- Work required
Gather every line from the entries below that includes "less".

- Records provided
*-*-*
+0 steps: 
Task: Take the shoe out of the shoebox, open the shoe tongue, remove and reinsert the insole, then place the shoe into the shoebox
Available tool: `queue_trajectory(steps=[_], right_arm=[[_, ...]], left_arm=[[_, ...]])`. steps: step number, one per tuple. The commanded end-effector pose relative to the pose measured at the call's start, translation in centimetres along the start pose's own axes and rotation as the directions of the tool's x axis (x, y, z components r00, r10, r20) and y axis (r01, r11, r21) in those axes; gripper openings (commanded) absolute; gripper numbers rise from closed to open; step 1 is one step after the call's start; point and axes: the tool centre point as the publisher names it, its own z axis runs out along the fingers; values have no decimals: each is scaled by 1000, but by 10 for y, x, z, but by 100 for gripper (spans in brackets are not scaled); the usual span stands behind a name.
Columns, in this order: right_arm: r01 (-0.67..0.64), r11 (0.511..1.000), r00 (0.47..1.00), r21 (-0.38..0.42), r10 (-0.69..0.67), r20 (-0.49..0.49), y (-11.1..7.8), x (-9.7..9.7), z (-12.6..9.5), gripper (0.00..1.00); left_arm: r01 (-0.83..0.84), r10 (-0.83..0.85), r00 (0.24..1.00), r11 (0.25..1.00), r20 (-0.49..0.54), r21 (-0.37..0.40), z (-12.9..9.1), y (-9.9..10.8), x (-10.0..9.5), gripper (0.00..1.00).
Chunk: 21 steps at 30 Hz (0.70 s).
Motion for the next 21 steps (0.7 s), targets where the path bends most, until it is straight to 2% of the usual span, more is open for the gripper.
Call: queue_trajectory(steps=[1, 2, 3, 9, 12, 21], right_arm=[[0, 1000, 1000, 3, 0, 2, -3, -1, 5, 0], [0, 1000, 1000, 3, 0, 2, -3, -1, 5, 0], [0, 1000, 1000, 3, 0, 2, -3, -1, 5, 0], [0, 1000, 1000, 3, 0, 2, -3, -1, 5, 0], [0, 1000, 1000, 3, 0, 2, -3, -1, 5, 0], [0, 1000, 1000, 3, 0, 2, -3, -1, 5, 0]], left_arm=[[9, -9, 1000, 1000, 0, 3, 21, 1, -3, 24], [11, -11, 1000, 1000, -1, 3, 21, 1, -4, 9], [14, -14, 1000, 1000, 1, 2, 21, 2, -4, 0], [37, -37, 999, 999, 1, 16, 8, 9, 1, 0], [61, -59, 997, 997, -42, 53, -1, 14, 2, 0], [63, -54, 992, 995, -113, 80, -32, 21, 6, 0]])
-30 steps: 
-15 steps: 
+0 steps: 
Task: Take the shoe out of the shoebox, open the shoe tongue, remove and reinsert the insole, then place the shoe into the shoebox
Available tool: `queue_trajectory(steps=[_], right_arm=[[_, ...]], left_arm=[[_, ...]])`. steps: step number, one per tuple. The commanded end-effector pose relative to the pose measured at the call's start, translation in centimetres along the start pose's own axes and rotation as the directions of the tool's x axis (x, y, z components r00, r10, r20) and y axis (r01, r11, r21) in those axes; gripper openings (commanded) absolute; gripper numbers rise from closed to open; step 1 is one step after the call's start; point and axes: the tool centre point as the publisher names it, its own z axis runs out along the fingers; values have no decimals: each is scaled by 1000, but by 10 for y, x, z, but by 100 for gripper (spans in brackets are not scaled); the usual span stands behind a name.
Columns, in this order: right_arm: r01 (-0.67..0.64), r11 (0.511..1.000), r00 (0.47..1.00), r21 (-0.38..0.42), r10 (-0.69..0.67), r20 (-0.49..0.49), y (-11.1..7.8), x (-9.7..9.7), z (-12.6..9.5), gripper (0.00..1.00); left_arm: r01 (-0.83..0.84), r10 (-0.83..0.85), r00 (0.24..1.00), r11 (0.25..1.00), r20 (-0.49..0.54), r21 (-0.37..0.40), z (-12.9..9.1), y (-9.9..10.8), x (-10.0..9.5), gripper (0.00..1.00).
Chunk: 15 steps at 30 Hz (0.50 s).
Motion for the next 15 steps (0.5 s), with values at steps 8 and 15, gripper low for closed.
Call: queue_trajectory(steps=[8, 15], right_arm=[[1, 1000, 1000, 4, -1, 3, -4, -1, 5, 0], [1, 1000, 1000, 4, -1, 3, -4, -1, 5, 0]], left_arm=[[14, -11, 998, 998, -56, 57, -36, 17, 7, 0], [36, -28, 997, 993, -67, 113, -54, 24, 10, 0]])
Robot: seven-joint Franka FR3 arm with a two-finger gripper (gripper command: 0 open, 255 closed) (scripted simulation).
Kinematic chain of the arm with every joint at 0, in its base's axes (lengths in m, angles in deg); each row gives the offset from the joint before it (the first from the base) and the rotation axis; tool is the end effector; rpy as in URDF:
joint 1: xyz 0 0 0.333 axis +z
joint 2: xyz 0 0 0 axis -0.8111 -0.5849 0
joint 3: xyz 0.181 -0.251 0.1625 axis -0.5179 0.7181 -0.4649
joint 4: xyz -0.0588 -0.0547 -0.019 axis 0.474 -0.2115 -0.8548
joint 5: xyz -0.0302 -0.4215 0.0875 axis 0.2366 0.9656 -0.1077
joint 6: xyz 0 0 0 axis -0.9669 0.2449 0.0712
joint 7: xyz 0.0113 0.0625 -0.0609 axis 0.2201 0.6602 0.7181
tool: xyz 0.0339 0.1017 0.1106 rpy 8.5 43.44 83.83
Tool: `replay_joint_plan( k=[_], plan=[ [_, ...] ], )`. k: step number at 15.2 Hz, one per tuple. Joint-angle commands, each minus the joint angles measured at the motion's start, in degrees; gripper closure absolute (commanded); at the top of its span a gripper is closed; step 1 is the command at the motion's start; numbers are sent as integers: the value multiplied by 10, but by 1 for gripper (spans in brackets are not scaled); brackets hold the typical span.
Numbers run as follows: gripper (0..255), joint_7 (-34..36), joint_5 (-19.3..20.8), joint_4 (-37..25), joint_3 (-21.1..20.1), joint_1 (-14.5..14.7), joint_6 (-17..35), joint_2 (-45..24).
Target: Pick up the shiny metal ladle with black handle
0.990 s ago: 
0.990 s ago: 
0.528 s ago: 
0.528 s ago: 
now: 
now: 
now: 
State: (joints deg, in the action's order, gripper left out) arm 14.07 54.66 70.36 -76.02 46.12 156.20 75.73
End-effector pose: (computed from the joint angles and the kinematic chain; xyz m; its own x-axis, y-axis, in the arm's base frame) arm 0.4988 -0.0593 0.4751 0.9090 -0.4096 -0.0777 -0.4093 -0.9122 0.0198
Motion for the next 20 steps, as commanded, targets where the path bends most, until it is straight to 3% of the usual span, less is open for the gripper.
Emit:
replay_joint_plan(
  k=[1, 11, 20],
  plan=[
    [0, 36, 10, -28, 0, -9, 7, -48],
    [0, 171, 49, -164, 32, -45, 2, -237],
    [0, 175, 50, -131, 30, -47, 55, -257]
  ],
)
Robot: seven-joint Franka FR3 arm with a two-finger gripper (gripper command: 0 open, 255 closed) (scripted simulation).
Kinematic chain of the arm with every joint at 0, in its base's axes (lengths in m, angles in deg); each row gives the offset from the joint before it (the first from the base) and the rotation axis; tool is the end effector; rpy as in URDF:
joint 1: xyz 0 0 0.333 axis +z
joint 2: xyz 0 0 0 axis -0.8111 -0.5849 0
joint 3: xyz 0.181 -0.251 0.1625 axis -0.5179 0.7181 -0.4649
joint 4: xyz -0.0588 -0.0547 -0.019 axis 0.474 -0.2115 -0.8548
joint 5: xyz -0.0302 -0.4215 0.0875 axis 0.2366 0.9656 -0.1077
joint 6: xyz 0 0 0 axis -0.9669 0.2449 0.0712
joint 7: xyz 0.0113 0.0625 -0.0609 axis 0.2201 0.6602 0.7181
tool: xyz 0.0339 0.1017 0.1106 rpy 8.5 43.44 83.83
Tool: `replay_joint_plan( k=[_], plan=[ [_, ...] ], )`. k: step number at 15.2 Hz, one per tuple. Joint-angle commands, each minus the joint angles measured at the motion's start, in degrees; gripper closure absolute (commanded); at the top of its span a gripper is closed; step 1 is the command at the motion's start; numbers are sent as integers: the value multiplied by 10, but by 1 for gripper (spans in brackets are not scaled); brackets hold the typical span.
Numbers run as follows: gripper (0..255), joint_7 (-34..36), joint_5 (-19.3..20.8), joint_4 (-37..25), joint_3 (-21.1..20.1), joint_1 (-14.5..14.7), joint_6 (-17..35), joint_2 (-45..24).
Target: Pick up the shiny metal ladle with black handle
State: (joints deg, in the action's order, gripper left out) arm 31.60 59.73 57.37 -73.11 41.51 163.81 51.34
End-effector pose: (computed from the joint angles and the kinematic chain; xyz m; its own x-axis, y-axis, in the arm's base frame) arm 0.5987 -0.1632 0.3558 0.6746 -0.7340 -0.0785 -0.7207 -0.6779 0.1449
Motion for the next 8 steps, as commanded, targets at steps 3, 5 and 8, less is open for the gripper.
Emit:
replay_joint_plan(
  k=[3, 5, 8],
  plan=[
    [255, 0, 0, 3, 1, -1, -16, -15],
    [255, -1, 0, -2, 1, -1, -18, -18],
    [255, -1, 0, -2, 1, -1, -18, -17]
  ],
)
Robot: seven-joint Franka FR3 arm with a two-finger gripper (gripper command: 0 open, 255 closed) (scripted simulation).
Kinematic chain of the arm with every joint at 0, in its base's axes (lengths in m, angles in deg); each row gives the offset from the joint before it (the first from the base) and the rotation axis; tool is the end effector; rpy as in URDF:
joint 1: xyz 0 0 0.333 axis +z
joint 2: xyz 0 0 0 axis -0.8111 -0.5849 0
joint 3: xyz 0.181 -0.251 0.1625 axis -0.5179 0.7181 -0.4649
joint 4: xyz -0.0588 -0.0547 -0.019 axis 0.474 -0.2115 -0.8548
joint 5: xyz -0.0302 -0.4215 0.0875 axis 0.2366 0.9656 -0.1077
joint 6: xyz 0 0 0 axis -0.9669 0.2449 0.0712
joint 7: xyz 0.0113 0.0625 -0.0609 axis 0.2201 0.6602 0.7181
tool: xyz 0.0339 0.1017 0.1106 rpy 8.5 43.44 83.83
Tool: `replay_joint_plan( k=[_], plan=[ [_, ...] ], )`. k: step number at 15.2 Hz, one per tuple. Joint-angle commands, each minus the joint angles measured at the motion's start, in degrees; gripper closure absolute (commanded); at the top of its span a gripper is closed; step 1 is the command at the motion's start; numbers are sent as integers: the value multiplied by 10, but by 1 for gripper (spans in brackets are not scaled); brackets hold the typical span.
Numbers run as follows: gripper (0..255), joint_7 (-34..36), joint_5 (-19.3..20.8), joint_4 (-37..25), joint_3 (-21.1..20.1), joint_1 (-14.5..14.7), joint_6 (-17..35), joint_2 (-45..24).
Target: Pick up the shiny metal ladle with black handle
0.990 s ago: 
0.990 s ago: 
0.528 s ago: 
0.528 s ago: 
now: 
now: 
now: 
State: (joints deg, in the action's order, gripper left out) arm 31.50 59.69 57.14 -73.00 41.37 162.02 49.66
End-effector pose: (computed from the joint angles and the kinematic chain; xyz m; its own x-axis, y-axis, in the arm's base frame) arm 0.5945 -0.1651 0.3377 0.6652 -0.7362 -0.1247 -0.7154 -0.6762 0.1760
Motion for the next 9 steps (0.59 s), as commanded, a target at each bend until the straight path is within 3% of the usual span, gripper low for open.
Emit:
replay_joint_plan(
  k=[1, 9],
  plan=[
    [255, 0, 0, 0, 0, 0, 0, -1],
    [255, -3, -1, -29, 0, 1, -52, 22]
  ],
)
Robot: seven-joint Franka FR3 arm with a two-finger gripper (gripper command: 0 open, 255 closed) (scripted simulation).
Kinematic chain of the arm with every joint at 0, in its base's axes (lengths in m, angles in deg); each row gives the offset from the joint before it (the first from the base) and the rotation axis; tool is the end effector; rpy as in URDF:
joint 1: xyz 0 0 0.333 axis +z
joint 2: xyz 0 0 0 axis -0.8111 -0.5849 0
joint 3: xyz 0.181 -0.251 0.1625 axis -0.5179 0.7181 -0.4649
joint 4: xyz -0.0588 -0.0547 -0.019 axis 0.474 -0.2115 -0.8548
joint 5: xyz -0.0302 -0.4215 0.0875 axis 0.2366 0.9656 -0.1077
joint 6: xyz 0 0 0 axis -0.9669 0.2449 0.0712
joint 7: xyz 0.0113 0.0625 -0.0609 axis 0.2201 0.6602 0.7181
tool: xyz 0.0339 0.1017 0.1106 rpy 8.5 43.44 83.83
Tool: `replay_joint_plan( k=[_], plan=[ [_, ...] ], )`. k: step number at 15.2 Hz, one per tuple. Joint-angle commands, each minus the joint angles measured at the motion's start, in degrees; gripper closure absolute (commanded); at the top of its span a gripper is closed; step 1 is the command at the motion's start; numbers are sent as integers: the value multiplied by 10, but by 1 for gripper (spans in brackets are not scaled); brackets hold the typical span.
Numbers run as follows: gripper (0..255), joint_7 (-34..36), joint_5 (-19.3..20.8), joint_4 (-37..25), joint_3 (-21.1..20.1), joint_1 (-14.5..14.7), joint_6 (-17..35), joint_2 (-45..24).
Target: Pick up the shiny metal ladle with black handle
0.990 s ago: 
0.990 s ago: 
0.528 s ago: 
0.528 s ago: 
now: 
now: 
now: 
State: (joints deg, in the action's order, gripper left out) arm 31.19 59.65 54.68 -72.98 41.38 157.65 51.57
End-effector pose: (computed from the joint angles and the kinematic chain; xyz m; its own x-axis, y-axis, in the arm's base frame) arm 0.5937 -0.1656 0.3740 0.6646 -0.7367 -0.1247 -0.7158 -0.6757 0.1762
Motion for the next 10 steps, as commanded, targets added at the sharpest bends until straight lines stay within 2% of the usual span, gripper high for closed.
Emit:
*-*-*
- Written answer
Motion for the next 20 steps, as commanded, targets where the path bends most, until it is straight to 3% of the usual span, less is open for the gripper.
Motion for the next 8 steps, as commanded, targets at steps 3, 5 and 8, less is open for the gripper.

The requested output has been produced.